Mesela Mavi Marmara şehidleri, gazileri ve bunların aileleri, yakınları. Stratejiye, konjöktüre, siyasete ve sözde milli menfaatlere kurban edilen gönlü yaralı Gazze sevdalıları.
Mesela Başbağlar. Onsekiz yıldır yok koalisyondu, yok solcu idarecilerdi, yok İslama kinli, kimi ordu ve yargı güçleriydi, yok derin devletti, yok ergenekondu, yok tikkoydu, yok pkk`ydi . Adı şanı her ne ise, katilleri herkesin bildiği adreslerinden alıp cezalandırmak için, yani sekiz yıldır Başbağlar`ın ahını dindirmek için ne yaptınız? Hala yakılmış evlerin tüten dumanlarıyla kor gibi yanan delik deşik kalplerin sızısı silinmedi. Bu yürek yangınını söndürmek için hangi adımı attınız? Eminim Başbağların ağlayan vicdanı, umudunu bir daha ısıttı ve “bidaha” dedi. Hayır, generallerin ve Haberal gibilerinin, itibar kaybı, Başbağlardaki otuzüç masumun tırnağının bile karşılığı değildir. Hem adı, Başbağlar katliamında geçtiği halde bırakın yakalamayı, soruşturmayı bile düşünmediğiniz katiller ortadayken, Allah aşkına ne bu fırıldaklar?
Yemininiz sizin olsun, Atatürk`ün ilke, inkılap, oturup kalkması, yeyip içmesi vs. ne adına diyecekseniz deyin. Ama onsekiz yıldır çaldıkları yüreğimizi bize geri verin. Başbağlardan alıp tapınağınıza kurban ettikleri canların hesabını verin, sorun, soruşturun, ‘işte bunlar` deyin, ‘yakaladık ve hak ettiklerini buldular` deyin.
Hem vekilliğiniz, ihaleleriniz, mazbatanız, safsatanız hepsi sizin olsun. Bize Başbağlarda, eşleri, babaları ve oğulları katledildiğinden beri sürekli ağlayan dulların, yetimlerin ve anaların bomboş kalmış yüreğini geri verin. Yahu bir söz, bir haber, bakın işte bulduk tarzında ufacık bir gayret çok mu zor? Daha kaç dönem, kaç yıl ve yüzde kaçlık oy gerekiyor. Yolların, hastanelerin vs. iyileştirmelerin daha kaç dönem, umutları besleyeceğini zannediyorsunuz.
Meclis başkanı, Cemil Çiçek mi olsun, Nimet Çubukçu mu?
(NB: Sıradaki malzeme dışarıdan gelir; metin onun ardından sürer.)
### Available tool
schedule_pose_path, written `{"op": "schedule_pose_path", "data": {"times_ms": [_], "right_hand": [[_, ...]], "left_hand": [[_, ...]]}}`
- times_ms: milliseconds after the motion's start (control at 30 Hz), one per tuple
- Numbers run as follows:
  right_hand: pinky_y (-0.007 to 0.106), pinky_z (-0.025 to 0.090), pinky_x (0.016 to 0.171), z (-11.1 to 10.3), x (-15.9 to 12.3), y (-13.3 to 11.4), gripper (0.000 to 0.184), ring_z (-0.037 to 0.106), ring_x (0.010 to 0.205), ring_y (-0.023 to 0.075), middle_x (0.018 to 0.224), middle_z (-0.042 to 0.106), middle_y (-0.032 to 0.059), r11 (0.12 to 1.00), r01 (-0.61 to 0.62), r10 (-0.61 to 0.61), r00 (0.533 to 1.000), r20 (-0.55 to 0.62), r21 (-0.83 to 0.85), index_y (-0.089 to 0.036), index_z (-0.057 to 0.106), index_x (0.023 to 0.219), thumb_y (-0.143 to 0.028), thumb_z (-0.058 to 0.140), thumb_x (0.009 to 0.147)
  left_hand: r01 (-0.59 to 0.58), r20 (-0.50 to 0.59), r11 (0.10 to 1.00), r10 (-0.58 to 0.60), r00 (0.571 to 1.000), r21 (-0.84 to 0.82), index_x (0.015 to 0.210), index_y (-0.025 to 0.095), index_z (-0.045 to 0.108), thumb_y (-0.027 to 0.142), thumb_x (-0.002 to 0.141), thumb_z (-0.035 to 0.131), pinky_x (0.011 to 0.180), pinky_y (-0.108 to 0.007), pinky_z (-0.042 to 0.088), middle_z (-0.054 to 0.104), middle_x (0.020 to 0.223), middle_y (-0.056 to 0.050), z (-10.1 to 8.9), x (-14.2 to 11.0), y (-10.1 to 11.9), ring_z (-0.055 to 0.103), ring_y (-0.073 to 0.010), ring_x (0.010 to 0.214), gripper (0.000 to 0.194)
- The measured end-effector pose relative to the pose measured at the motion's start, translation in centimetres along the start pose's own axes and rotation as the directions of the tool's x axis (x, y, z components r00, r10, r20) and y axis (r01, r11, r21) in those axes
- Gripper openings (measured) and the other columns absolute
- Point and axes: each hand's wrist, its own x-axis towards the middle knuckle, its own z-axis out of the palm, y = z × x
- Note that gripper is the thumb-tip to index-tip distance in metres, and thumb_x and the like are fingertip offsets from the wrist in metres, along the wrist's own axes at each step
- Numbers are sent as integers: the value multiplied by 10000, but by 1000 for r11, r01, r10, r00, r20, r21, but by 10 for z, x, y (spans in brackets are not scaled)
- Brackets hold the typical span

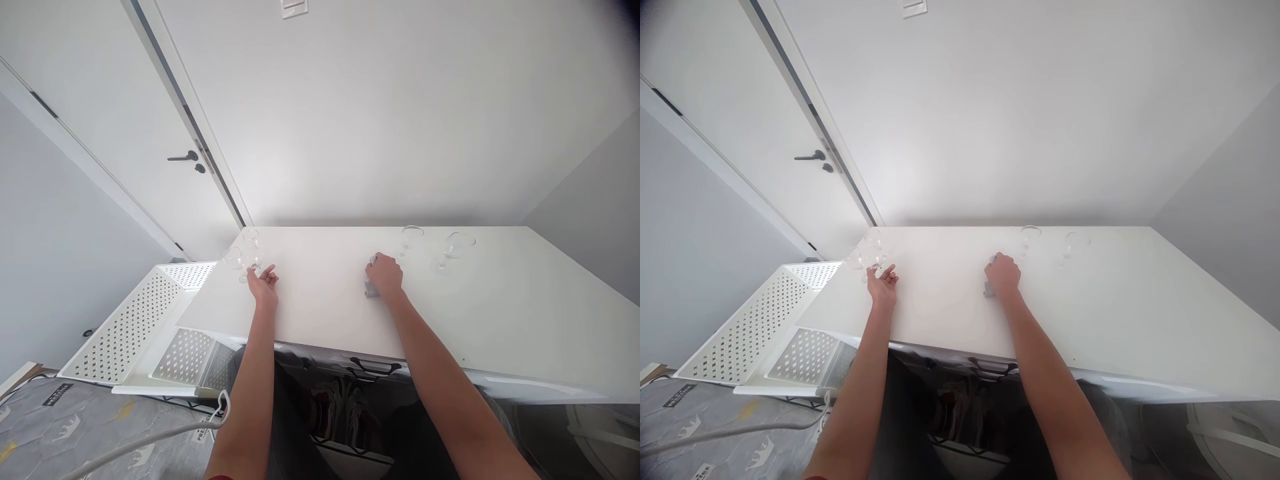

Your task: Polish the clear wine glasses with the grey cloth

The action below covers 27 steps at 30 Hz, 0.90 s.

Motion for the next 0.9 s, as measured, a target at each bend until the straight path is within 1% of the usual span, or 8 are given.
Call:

Yeni kabinede okyanus ötesinin, İslami kesimlere şahin, israili kesimlere güvercin çiçeği burnunda kaç vekili olsun?
YSK ile önce paslaşıp, sonra da kırmızı kartla saha dışında kalanların, derinlerde kurdukları oyunun sözde bozularak getireceği kazançlar bir yana, Aponun resmi, tescilli, mazbatalı bir “serok” olması için, oyuna ara seçimle mi devam edilsin, yoksa hepsinin ortak düşmanı olan İslamcıların da(!) özgür kalması gibi çok büyük bir hayati tehlikeye(!) kapı mı açılsın?
Anayasa değişikliği ne kadar gerçekçi olsun? Hani kutlu doğumlara katılan örneğin Diyarbakırdan yaşlı erkek ve kadınlar da dahil, kaç yüzbin kişiye Yargıtayın milyonlarca yıllık cezalar vermesi için yetkileri yeni anayasa ile ne kadar genişletilsin? Polisin bir sabah vakti inzar dergisi, doğruhaber gazetesi, dua yayıncılıktan bir iki kitap ve bir de evin erkeğini almak için yaptığı baskınlarda imzalatacağı belge sayısı artırılsın mı azaltılsın mı? Evet bunun gibi devrim niteliğinde çok önemli değişikler için(!), lutfedilip kamera kaydı yayınlanmayan vekillerle görüşülsün mü yoksa kayıtları mı beklensin?
Planlarınız, projeleriniz, cevaplarınız, ne ise ve ey beklentiyle izlenenler! Ne iseniz, isminiz, cisminiz, dininiz ve diliniz ne ise hepsi sizin olsun. Siyasetiniz sizin olsun. Şerri de hayrı da sizin olsun. Öfkeniz, tepkiniz sizin olsun. Bir tarafta kepenkler, molotoflar ve sokak taşçıları bir tarafta da gaz bombaları ne varsa hepsi sizin olsun. Zerre kadar insaf,vicdan ve adaletiniz varsa mavi Marmarada, Başbağlarda, Yüksekovada aldıkları ve sizden yana kaybolan ümitlerimizi geri verin. Dindirin ahları ve yüreğimizi bize geri verin.